Es noche cerrada y andan Don Quijote y Sancho por un apartado lugar al que se han recogido para atiborrarse con las viandas que Sancho había afanado de las alforjas de uno de los curas a los que Don Quijote había puesto en desbandada. Como no tenían nada que beber, se mueren de sed y deciden tirar algo más adelante en busca de las fuentes que verdean aquellos lugares. No tardan en escuchar el sonido del agua, pero, también, unos misteriosos golpes cadenciosos que excitan la imaginación de don Quijote y llenan de miedo a Sancho. Don Quijote se apresta a la lucha, pero, Sancho, que no se quiere quedar solo, ha puesto un cepo en las patas delanteras de Rocinante. De nada sirve picar espuelas. Y así quedan por horas, esperando el amanecer, Don Quijote en posición de combate y Sancho agarrado al arzón posterior de la silla rocinante. Y entonces es cuando a Sancho le entran ganas de hacer lo que nadie puede hacer por él:
—No sé, señor —respondió él—: alguna cosa nueva debe de ser, que las aventuras y desventuras nunca comienzan por poco.
Tornó otra vez a probar ventura, y sucediole tan bien, que sin más ruido ni alboroto que el pasado se halló libre de la carga que tanta pesadumbre le había dado. Mas como don Quijote tenía el sentido del olfato tan vivo como el de los oídos, y Sancho estaba tan junto y cosido con él que casi por línea recta subían los vapores hacia arriba, no se pudo escusar de que algunos no llegasen a sus narices, y apenas hubieron llegado cuando él fue al socorro apretándolas entre los dos dedos, y con tono algo gangoso dijo:
—Paréceme, Sancho, que tienes mucho miedo.

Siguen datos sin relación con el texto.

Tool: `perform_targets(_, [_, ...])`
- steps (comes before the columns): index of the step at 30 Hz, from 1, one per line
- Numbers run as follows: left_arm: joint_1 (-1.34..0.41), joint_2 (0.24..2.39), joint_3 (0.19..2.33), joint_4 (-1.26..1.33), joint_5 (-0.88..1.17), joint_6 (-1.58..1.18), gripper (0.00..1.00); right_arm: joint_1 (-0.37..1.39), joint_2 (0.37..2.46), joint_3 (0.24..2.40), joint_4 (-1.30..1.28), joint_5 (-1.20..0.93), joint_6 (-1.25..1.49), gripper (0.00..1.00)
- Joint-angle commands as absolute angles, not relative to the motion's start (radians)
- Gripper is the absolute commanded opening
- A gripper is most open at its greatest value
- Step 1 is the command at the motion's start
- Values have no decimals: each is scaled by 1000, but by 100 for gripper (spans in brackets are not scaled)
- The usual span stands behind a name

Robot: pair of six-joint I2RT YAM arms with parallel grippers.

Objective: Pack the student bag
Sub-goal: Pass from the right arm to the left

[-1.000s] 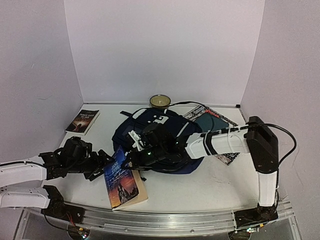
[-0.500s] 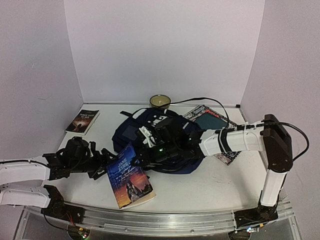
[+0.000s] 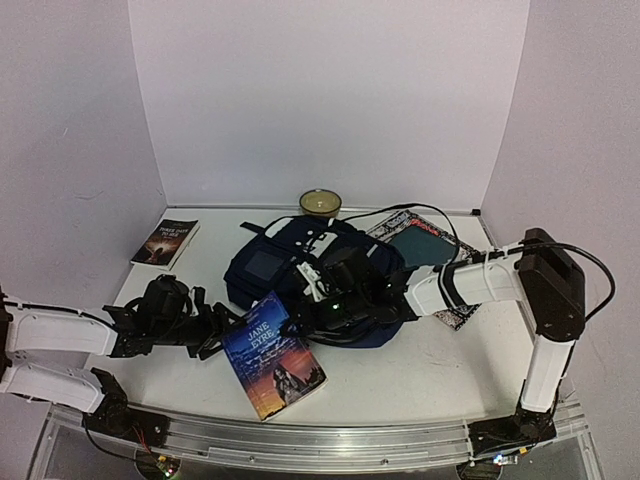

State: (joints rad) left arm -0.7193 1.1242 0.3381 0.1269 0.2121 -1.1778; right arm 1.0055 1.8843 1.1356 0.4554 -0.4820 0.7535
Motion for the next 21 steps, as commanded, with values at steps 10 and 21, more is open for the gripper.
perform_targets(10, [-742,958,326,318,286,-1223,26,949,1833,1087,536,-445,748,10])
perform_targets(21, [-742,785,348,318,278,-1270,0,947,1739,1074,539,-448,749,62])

—Sí tengo —respondió Sancho—; mas ¿en qué lo echa de ver vuestra merced ahora más que nunca?
—En que ahora más que nunca hueles, y no a ámbar —respondió don Quijote.
—Bien podrá ser —dijo Sancho—; mas yo no tengo la culpa, sino vuestra merced, que me trae a deshoras y por estos no acostumbrados pasos.

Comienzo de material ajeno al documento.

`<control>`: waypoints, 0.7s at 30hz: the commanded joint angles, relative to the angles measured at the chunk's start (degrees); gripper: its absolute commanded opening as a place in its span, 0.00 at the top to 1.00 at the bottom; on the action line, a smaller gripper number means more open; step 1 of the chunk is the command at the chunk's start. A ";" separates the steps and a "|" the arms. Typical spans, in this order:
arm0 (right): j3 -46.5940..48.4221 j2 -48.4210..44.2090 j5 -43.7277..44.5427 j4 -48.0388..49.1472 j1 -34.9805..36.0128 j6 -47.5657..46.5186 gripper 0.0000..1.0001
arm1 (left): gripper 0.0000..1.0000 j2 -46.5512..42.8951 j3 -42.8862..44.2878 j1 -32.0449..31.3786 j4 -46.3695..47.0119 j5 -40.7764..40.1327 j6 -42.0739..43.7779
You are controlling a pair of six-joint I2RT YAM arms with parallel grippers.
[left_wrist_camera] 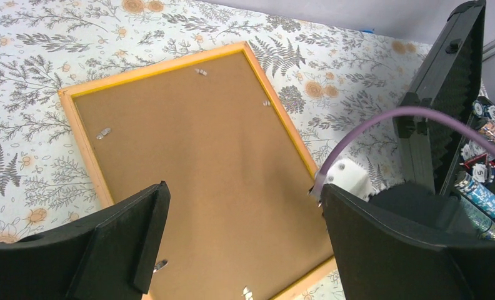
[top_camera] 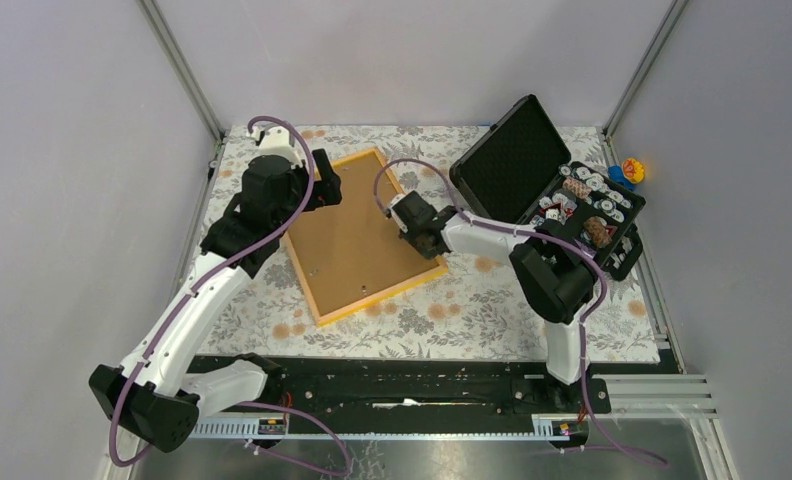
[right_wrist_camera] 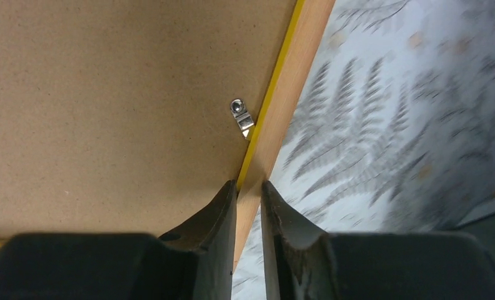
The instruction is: Put the photo into the frame
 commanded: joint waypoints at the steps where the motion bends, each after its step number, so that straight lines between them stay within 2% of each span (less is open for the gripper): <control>1: 0.43 0.98 -2.83 12.02 -4.03 -17.47 0.81 | 0.01 -2.93 -1.04 -0.21 3.49 -3.49 0.53; 4: 3.33 2.36 1.05 13.21 -5.05 -19.73 0.78 | 0.01 -4.69 -1.77 -0.21 4.17 -4.94 0.46; 5: 5.92 3.03 2.83 10.80 -5.16 -18.90 0.73 | 0.01 -5.27 -1.94 -0.21 4.36 -5.41 0.40; 8: 9.82 1.53 4.31 8.51 -5.13 -14.70 0.39 | 0.01 -6.51 -2.33 -0.21 4.75 -6.70 0.35; 10: 10.38 -0.31 5.73 7.36 -5.13 -9.62 0.22 | 0.01 -7.02 -2.53 -0.20 4.86 -7.24 0.35; 11: 11.58 -0.77 6.50 4.40 -5.01 -5.97 0.17 | 0.01 -7.22 -2.62 -0.16 4.85 -7.52 0.42; 14: 16.13 -1.43 7.91 -7.93 -5.02 12.47 0.11 | 0.01 -7.25 -2.70 -0.21 5.04 -7.58 0.28; 15: 17.11 -1.60 6.87 -13.02 -5.04 20.82 0.10 | 0.01 -7.17 -2.65 -0.21 5.01 -7.48 0.21; 17: 13.78 -3.45 -5.07 -15.55 -4.98 30.99 0.09 | 0.01 -6.94 -2.53 -0.16 4.98 -6.79 0.11; 20: 1.96 -8.84 -20.04 -6.57 -4.47 41.83 0.06 | 0.01 -6.94 -2.39 -0.21 5.01 -6.19 0.00; 21: -0.96 -10.25 -22.32 -4.06 -4.17 44.92 0.03 | 0.01 -6.83 -2.43 -0.21 4.96 -6.27 0.05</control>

—Retírate tres o cuatro allá, amigo —dijo don Quijote, todo esto sin quitarse los dedos de las narices—; y desde aquí adelante ten más cuenta con tu persona y con lo que debes a la mía, que la mucha conversación que tengo contigo ha engendrado este menosprecio.
—Apostaré —replicó Sancho— que piensa vuestra merced que yo he hecho de mi persona alguna cosa que no deba.
—Peor es meneallo, amigo Sancho —respondió don Quijote."
No sé cuántas veces habré leído este famoso pasaje de los batanes. Da igual, porque estoy seguro que mil veces más que lo leyese me seguiría desternillando de risa. Pero, sobre todo, me seguiría admirando por la precisión y elegancia del lenguaje con el que está descrito el suceso. En fin, no es cosa de ponerse, ahora, a cantar las excelencias de Cervantes; de sobra son conocidas por cualquiera que haya mostrado un mínimo interés por las cosas de este mundo. Porque eso es Cervantes, las cosas de este mundo: realismo en vena. Y con el más fino sentido del humor que conocieron los siglos. ¿Acaso hay algo más importante que el sentido del humor para marcar la diferencia entre los del montón y los genios?